DIRECTIONS FOR THIS TASK: Go through the listing below and output exactly the line with "Show me the teal round trash bin here.", the line with "Show me the pink floral bed sheet here.", and each line between; omit the rest.

SUPPLIED ENTRIES:
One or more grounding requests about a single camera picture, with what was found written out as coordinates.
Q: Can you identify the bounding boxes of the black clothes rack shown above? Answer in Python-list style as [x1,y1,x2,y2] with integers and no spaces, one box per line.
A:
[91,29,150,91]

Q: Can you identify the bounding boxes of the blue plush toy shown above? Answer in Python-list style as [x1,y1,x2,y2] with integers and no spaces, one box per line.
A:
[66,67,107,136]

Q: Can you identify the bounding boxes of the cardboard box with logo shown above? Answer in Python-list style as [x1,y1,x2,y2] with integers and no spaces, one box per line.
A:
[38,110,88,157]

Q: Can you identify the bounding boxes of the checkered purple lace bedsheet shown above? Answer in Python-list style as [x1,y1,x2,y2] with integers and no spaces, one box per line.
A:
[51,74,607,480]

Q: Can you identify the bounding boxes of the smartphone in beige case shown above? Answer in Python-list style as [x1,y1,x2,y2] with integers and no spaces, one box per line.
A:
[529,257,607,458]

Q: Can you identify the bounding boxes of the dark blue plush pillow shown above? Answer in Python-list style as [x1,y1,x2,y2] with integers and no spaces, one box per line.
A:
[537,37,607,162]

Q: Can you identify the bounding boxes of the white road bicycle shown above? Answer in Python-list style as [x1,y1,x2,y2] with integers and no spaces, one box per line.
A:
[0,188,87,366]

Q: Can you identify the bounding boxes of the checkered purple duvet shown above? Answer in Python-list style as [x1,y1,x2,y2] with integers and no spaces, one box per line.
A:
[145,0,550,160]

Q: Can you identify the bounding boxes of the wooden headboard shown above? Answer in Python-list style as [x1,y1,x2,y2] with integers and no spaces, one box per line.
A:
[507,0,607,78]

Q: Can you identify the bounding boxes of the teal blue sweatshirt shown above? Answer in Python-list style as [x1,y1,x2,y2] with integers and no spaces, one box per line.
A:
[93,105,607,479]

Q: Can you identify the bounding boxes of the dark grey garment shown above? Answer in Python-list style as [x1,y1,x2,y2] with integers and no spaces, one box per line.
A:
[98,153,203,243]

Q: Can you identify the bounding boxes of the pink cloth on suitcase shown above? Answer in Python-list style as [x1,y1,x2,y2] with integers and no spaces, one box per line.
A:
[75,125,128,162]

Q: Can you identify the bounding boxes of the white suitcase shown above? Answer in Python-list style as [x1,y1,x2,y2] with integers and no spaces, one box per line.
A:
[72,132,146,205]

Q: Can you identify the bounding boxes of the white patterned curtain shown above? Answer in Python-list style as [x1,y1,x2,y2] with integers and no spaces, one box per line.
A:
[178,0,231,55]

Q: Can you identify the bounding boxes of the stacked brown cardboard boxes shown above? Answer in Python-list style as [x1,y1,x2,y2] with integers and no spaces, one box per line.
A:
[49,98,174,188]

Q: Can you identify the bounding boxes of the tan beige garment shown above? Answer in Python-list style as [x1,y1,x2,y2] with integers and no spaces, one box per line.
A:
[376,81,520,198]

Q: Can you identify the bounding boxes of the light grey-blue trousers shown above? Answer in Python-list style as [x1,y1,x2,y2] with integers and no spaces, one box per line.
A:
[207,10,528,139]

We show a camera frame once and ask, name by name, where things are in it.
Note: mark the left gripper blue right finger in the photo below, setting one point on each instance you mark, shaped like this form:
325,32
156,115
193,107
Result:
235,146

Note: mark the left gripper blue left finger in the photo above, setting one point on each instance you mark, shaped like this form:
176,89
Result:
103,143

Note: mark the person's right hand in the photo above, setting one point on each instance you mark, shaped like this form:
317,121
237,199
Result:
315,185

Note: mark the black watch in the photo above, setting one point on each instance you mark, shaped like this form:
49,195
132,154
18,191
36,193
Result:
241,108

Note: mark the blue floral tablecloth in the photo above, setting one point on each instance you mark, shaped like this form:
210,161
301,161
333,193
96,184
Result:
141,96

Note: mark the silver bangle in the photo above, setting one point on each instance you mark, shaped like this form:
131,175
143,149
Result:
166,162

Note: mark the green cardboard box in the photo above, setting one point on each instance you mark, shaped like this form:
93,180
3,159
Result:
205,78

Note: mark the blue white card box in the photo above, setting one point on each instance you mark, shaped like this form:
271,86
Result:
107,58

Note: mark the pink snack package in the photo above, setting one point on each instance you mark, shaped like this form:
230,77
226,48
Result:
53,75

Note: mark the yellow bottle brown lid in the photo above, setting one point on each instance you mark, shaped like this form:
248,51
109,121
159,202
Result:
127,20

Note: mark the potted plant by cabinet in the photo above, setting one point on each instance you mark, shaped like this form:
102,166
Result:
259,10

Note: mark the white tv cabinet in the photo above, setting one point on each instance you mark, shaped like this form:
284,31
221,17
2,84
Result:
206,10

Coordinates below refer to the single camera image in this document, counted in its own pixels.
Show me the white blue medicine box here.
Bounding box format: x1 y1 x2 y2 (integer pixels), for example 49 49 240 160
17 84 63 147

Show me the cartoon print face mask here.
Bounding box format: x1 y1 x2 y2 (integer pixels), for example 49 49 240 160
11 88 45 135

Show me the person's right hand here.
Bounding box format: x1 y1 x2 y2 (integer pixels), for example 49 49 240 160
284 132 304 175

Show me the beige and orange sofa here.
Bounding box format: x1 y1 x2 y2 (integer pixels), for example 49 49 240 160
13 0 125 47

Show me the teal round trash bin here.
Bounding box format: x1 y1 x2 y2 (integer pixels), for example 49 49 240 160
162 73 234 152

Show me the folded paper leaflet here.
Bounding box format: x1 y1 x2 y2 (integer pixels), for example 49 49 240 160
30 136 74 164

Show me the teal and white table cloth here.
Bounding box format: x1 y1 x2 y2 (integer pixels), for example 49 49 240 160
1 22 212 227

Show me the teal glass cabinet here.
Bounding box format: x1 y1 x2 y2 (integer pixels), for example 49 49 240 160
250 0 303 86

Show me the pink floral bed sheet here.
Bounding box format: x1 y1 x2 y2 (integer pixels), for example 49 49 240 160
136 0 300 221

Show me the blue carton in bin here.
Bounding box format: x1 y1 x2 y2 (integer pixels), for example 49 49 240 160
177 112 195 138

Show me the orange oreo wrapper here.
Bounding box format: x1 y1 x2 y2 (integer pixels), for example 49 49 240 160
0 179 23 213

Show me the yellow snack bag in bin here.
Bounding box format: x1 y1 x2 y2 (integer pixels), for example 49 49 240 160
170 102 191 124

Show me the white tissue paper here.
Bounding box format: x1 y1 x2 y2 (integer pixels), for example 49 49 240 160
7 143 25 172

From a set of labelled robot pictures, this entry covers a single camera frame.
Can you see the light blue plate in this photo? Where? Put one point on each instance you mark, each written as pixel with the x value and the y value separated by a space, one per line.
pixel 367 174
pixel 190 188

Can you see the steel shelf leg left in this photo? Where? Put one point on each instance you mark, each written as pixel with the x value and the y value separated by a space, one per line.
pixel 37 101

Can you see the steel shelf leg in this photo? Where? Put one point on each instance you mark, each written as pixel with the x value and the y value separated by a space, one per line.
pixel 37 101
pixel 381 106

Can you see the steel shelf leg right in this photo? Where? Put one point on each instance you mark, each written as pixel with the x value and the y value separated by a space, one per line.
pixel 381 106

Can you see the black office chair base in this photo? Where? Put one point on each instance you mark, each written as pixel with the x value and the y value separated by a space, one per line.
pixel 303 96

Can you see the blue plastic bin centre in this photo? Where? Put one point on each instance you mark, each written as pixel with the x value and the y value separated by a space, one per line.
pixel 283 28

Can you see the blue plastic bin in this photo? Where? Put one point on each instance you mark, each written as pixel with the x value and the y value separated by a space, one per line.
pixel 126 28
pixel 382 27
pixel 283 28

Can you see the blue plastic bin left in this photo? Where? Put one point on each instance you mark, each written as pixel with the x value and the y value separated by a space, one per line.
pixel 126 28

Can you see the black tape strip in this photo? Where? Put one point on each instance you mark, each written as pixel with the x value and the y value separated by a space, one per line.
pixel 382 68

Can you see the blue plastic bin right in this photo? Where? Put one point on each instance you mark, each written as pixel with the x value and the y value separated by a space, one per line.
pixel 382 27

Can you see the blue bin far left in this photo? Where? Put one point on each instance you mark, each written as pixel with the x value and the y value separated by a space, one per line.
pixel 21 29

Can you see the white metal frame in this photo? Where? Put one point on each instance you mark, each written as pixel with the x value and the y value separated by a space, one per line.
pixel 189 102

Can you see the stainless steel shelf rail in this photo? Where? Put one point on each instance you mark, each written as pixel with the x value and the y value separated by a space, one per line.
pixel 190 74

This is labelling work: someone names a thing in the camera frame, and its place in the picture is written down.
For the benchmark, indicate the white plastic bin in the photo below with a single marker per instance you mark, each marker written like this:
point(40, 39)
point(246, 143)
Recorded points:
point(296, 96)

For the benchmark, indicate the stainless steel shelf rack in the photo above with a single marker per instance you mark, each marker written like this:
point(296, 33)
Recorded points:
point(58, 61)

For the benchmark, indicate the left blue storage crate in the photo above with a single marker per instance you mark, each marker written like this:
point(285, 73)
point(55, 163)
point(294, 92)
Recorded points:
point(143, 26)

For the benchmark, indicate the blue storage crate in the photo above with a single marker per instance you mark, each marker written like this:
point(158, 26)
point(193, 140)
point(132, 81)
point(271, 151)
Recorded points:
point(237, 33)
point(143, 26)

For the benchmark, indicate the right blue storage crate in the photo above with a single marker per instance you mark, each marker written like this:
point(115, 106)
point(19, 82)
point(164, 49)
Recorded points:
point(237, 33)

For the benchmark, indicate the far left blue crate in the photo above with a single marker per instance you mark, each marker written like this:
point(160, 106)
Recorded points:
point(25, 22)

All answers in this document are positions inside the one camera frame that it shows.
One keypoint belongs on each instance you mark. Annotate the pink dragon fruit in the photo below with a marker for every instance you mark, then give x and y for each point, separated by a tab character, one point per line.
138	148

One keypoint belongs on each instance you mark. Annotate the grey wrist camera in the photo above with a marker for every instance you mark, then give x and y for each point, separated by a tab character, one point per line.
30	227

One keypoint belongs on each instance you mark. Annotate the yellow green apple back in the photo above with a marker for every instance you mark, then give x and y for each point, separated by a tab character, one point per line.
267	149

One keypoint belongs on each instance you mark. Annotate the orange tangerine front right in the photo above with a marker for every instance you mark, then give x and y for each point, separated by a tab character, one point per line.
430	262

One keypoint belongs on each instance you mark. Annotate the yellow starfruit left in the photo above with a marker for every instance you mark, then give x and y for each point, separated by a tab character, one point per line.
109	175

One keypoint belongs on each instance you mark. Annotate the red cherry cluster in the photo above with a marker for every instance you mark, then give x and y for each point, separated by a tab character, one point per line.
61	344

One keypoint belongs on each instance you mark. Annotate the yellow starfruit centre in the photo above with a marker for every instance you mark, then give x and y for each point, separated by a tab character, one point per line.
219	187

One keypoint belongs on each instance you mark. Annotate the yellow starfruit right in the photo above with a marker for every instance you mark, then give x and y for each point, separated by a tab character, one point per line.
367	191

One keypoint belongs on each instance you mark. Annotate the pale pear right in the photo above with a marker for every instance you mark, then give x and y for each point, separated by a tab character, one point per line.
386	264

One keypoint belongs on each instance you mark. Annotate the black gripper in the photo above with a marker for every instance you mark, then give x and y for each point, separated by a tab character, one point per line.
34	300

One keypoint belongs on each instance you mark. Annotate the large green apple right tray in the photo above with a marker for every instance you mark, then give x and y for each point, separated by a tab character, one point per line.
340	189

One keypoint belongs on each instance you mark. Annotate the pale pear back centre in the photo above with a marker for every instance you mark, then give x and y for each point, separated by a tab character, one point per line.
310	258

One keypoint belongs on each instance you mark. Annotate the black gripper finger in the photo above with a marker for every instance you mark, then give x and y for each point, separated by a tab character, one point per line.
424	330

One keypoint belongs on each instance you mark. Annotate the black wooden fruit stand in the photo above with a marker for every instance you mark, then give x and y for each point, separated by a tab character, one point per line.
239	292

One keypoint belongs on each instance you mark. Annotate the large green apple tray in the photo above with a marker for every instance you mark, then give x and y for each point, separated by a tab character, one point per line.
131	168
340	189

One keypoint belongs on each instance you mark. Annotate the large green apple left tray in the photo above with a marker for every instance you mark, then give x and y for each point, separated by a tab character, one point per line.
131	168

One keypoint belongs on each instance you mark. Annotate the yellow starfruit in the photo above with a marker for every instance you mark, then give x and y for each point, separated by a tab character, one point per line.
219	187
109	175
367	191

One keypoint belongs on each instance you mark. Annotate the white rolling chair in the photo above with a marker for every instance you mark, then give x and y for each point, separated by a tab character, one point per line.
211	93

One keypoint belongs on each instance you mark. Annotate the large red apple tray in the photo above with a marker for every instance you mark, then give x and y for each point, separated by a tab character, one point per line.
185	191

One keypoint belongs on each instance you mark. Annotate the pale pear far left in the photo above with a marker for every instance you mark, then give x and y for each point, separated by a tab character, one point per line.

RESPONSE AREA:
Show me the teal round trash bin here.
Bounding box format: x1 y1 x2 y2 (integer pixels), for example 49 49 240 160
162 73 234 152

Show me the folded paper leaflet here.
Bounding box format: x1 y1 x2 y2 (integer pixels), for example 49 49 240 160
30 136 74 164

Show me the teal and white table cloth here.
Bounding box format: x1 y1 x2 y2 (integer pixels), for example 49 49 240 160
1 22 212 227

Show me the teal glass cabinet here.
Bounding box format: x1 y1 x2 y2 (integer pixels), for example 49 49 240 160
250 0 303 86

Show me the pink floral bed sheet here.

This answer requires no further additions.